If only the offense could improve half as much as this group from preseason to regular season, we all might be smiling today.
Coaching: (Thanks to Zauner & Ryan)
Again, nice group turnaround from Zauner’s troops. Rex Ryan installed a solid game plan – one that would have beaten a tough Colts’ team with even a slightly below average performance from the Ravens’ offense.
Is Matt Cavanaugh officially exonerated? There is absolutely no detectible difference between Jim Fassel’s offensive scheme or Cavanaugh’s. Maybe it has been Billick’s all along?
The choice to go with a 47 yard field goal attempt into a slight breeze instead of going for it on fourth and a short 2 from the Indy 29 was a very questionable decision by Billick. Also, he choice to use timeouts while the Colts were taking a knee with the score 24-0 was pretty bush. Sure, the argument of league tie breakers will likely be served up by Billick as an excuse but if those tie breakers were so meaningful this early in the season, wouldn’t the Colts have opted to move the ball forward and try to score again?

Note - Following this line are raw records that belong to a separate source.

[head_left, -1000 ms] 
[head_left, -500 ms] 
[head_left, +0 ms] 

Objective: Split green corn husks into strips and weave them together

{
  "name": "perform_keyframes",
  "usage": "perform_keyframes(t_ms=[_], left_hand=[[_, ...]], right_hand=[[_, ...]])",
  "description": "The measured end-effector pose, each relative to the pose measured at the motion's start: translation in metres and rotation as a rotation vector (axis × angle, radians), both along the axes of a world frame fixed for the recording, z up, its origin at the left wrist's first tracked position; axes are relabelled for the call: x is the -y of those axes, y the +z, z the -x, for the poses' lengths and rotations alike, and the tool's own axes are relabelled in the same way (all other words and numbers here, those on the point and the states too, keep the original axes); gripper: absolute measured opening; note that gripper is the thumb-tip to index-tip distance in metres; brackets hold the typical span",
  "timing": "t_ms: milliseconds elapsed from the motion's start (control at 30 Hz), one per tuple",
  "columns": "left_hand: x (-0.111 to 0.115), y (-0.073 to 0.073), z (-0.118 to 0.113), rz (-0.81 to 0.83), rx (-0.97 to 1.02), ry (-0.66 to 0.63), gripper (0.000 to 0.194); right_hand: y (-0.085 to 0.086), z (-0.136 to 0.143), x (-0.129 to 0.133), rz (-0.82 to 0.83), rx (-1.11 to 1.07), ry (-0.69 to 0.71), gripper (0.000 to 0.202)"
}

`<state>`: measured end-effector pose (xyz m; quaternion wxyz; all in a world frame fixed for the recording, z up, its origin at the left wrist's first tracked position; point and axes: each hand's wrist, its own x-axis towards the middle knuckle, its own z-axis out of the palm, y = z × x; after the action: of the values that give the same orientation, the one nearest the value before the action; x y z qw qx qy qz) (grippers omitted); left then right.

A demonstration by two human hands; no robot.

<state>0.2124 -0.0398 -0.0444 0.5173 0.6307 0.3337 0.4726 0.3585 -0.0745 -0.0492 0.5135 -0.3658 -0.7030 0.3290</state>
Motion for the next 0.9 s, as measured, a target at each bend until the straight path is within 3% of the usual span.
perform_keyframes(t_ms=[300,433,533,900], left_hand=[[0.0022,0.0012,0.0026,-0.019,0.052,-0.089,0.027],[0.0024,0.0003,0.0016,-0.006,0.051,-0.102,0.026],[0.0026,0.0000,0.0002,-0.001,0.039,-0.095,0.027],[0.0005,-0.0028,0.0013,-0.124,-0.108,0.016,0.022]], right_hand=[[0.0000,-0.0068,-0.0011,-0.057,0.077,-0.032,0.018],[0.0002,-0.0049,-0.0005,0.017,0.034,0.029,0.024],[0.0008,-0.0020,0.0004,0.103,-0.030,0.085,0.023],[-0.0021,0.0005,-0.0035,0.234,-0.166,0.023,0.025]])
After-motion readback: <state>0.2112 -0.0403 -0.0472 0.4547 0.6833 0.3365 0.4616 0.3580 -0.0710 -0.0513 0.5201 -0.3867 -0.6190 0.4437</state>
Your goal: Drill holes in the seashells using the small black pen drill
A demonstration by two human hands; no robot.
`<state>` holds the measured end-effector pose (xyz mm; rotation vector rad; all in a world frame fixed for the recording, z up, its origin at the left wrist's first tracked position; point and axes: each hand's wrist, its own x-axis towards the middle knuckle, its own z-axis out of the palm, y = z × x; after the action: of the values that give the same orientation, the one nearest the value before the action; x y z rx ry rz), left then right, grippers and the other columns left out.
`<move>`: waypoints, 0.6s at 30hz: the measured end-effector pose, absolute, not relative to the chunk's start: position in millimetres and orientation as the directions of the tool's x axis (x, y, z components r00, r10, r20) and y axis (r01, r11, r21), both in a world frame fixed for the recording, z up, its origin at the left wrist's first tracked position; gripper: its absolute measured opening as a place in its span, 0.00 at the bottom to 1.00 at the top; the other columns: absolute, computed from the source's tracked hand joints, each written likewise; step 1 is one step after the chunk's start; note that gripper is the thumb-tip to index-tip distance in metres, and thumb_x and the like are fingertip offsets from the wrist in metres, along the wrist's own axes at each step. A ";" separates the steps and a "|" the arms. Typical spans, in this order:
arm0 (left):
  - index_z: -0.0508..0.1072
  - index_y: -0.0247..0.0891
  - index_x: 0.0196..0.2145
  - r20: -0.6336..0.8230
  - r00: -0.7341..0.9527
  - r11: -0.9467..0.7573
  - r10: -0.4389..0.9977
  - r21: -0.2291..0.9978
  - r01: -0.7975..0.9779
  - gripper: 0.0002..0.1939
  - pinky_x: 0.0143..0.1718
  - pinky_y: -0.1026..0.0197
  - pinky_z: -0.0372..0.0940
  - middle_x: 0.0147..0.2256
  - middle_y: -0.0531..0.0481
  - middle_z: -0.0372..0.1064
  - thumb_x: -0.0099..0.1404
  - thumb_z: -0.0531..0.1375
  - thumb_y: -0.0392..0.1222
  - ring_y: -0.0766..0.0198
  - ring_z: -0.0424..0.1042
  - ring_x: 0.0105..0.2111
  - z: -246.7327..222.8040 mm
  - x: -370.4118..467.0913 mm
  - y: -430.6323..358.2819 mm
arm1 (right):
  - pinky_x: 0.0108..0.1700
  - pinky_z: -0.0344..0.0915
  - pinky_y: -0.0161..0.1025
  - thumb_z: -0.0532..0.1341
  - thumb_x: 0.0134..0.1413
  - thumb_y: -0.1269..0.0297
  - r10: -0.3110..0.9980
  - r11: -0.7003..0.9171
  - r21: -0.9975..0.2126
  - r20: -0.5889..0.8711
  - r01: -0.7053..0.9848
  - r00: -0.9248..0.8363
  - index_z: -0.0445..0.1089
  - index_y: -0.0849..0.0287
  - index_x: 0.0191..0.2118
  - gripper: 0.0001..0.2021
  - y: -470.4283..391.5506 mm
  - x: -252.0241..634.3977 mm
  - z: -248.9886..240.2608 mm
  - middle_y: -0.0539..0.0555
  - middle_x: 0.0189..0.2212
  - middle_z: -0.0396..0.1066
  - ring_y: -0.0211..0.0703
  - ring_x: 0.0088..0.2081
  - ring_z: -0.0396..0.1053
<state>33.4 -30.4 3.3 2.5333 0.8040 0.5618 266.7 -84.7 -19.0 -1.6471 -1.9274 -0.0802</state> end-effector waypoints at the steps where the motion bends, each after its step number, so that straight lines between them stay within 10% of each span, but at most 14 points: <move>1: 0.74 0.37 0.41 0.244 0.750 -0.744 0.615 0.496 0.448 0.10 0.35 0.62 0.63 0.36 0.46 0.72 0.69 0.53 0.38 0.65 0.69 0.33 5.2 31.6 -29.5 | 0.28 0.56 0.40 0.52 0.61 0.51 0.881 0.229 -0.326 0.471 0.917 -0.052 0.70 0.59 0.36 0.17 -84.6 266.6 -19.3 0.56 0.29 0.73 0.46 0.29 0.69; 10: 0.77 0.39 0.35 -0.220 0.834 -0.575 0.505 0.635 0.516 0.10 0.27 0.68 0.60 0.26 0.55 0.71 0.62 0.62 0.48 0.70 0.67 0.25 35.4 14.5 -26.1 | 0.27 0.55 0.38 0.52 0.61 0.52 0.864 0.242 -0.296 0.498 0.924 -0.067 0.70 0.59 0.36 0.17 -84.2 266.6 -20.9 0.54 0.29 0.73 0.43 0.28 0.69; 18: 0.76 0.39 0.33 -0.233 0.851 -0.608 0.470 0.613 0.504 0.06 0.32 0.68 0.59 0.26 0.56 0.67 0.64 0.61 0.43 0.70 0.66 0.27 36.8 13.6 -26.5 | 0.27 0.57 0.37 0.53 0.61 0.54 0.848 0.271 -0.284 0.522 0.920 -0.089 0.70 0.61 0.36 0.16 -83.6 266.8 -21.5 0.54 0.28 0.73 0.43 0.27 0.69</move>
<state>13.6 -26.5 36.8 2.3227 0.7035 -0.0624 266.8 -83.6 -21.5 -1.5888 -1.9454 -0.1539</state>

After all, they were on the Ravens 42, first and 10.
For the record, here are three tiebreakers for teams competing for playoff spots:
Best net points in common games.
Best net points in all games.
Best net touchdowns in all games.
You should know that of the 11 tiebreakers, these are the last 3. The tiebreaker immediately preceding them — best combined ranking among all teams in points scored and points allowed. Gee, I’m sure that one is leaned on often to break ties.
Billick is right to think that the 15-20% of the fans that cheered Kyle Boller is bush league. Yet he should accept that his usage of those timeouts is also bush league. If those net points are so important, instill a sense of urgency in your offense while down by 17 points. Preach “tempo” in and out of the huddle. Better yet, save time – skip the huddle.
I found the exploding fireworks after the Ravens first touchdown at 0:13 of the fourth quarter to be extremely amusing.